Thursday, December 26, 2013
Should antibiotics be withheld before revision surgery? Are the rules for hip/knee the same as for shoulder?
The chitranjan ranawat award: should prophylactic antibiotics be withheld before revision surgery to obtain appropriate cultures?
The authors point out that on one hand, preoperative antibiotics are known to be critical for decreasing the risk of periprosthetic joint infection and on the other hand preoperative antibiotics may affect the surgeons ability to obtain meaningful intraoperative cultures.
The authors studied 65 patients with known preprosthetic joint infections after 37 TKAs and 28 THAs as documented by a culture-positive aspiration. Patients were randomized to receive prophylactic antibiotics either before the skin incision or after a minimum of three sets of intraoperative cultures were obtained.
There was no significant difference: intraoperative cultures yielded the same organisms as preoperative cultures in 28 of 34 patients (82%) randomized to receive antibiotics before the skin incision compared to 25 of 31 patients (81%) randomized to receive antibiotics after obtaining operative cultures.
The authors conclude that given the known benefits of prophylactic antibiotics in preventing periprosthetic joint infections, preoperative prophylaxis should not be withheld in revision surgery for fear of affecting cultures.

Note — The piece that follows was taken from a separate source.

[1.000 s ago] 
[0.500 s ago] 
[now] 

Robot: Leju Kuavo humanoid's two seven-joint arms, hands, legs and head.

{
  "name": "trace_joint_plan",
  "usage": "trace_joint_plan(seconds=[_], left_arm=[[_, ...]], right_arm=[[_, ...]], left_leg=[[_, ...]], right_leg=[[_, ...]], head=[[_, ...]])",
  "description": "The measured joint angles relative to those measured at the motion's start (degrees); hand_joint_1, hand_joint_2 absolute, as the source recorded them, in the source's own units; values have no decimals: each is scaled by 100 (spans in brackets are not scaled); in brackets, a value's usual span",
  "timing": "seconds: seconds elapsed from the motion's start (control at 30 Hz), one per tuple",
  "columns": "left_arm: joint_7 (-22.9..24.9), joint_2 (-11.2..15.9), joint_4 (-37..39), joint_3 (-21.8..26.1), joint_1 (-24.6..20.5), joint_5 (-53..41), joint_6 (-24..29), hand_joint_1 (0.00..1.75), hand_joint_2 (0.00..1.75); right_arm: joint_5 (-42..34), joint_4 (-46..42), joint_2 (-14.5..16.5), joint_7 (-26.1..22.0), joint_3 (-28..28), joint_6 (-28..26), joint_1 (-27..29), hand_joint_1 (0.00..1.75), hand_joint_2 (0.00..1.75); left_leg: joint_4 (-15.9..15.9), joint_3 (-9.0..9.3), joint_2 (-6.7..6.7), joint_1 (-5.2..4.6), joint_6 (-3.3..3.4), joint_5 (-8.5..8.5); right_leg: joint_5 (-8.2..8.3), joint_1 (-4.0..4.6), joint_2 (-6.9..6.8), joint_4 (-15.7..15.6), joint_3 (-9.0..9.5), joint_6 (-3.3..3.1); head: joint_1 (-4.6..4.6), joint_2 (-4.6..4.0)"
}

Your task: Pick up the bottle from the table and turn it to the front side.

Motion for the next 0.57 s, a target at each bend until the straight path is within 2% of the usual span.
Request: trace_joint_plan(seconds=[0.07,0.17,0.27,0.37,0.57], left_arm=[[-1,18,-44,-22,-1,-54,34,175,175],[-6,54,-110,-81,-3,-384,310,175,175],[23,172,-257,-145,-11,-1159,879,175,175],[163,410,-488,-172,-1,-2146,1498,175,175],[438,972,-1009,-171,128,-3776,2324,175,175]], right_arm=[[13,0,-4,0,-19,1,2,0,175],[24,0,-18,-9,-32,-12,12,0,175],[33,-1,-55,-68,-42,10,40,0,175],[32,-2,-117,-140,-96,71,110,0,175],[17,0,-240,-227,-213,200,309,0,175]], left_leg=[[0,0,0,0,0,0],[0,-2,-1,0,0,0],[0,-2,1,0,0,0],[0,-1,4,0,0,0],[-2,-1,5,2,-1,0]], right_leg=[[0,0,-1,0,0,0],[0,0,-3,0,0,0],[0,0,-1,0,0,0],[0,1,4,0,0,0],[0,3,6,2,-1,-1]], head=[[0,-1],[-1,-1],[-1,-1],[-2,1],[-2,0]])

Comment: It is important to recognize that all these patients had known infections documented before surgery. These are not the individuals in whom one would want to withhold antibiotics because the purpose in doing so is to detect an unknown infection in suspicious cases. Their argument for giving prophylactic antbiotics is to prevent periprosthetic infections, however this series included patients that already had known infections.
We continue to withhold antibiotics before revision shoulder arthroplasty surgery because infections are rarely diagnosable before surgery by aspiration or other means, because the intraoperative evidence bearing on the presence or absence of infection is usually inconclusive, and because the common organisms (Propionibacterium and staph epidermidis) are relatively difficult to culture even without the additional confusion caused by the administration of preoperative antibiotics.